DATA PROVIDED: Begin
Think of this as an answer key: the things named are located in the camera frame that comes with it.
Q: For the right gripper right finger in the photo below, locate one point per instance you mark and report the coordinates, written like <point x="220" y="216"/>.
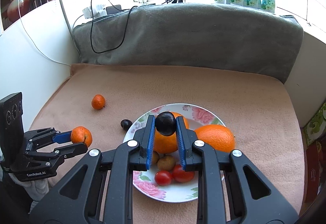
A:
<point x="231" y="189"/>

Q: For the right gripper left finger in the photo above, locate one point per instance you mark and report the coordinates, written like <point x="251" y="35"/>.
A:
<point x="99" y="188"/>

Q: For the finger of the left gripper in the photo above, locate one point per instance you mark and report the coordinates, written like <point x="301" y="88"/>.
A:
<point x="40" y="138"/>
<point x="67" y="151"/>

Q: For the small mandarin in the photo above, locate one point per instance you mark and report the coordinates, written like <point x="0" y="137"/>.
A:
<point x="81" y="134"/>
<point x="98" y="102"/>

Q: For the smooth large orange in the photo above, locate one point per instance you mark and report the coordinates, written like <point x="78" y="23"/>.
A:
<point x="217" y="136"/>

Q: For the red cherry tomato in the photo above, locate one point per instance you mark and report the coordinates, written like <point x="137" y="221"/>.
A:
<point x="180" y="175"/>
<point x="163" y="178"/>

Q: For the floral white plate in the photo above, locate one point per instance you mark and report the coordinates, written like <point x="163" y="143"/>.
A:
<point x="145" y="181"/>

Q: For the brown longan fruit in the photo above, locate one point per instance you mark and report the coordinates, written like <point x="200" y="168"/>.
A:
<point x="166" y="163"/>

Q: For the dark cherry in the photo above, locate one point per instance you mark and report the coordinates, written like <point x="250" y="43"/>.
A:
<point x="165" y="123"/>
<point x="126" y="124"/>

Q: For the speckled orange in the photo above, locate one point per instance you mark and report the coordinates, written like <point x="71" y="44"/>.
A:
<point x="165" y="144"/>

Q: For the gloved left hand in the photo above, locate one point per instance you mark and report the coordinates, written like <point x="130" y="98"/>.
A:
<point x="36" y="189"/>

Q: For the peach blanket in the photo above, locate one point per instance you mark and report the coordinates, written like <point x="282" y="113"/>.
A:
<point x="256" y="108"/>

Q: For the red white vase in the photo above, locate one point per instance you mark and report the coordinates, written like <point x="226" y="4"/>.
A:
<point x="17" y="9"/>

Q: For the white power strip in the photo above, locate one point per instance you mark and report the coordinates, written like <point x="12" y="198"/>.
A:
<point x="96" y="11"/>

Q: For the grey blanket cushion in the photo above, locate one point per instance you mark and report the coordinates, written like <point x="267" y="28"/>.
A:
<point x="190" y="34"/>

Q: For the black left camera box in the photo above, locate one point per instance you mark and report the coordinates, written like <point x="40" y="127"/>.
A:
<point x="12" y="132"/>
DATA PROVIDED: End
## ACTIVITY
Repeat the records verbatim, excluding pictures.

## ANSWER FOR THIS EXERCISE
Think of this as an answer key: the things named are located in the camera frame that comes with it.
Q: For the right gripper right finger in the photo below, locate one point per instance you mark and report the coordinates, written like <point x="220" y="216"/>.
A:
<point x="231" y="189"/>

Q: For the right gripper left finger in the photo above, locate one point per instance you mark and report the coordinates, written like <point x="251" y="35"/>.
A:
<point x="99" y="188"/>

Q: For the finger of the left gripper in the photo above, locate one point per instance you mark and report the coordinates, written like <point x="301" y="88"/>.
A:
<point x="40" y="138"/>
<point x="67" y="151"/>

Q: For the small mandarin in the photo above, locate one point per instance you mark and report the coordinates, written like <point x="0" y="137"/>.
A:
<point x="81" y="134"/>
<point x="98" y="102"/>

Q: For the smooth large orange in the photo above, locate one point per instance you mark and report the coordinates, written like <point x="78" y="23"/>.
A:
<point x="217" y="136"/>

Q: For the red cherry tomato in the photo above, locate one point per instance you mark and report the coordinates, written like <point x="137" y="221"/>.
A:
<point x="180" y="175"/>
<point x="163" y="178"/>

Q: For the floral white plate in the photo above, locate one point per instance you mark and report the coordinates, written like <point x="163" y="143"/>.
A:
<point x="145" y="181"/>

Q: For the brown longan fruit in the photo above, locate one point per instance you mark and report the coordinates, written like <point x="200" y="168"/>.
A:
<point x="166" y="163"/>

Q: For the dark cherry in the photo above, locate one point per instance you mark and report the coordinates, written like <point x="250" y="43"/>.
A:
<point x="165" y="123"/>
<point x="126" y="124"/>

Q: For the speckled orange in the photo above, locate one point per instance you mark and report the coordinates, written like <point x="71" y="44"/>.
A:
<point x="165" y="144"/>

Q: For the gloved left hand in the photo above, locate one point per instance you mark and report the coordinates, written like <point x="130" y="98"/>.
A:
<point x="36" y="189"/>

Q: For the peach blanket in the photo above, locate one point per instance you mark and report the coordinates, written like <point x="282" y="113"/>.
A:
<point x="256" y="108"/>

Q: For the red white vase in the photo above, locate one point per instance you mark and report the coordinates, written like <point x="226" y="4"/>.
A:
<point x="17" y="9"/>

Q: For the white power strip in the photo above, locate one point per instance you mark and report the coordinates, written like <point x="12" y="198"/>.
A:
<point x="96" y="11"/>

Q: For the grey blanket cushion in the photo above, locate one point per instance you mark and report the coordinates, written like <point x="267" y="28"/>.
A:
<point x="190" y="34"/>

Q: For the black left camera box in the photo above, locate one point per instance you mark and report the coordinates, written like <point x="40" y="127"/>.
A:
<point x="12" y="132"/>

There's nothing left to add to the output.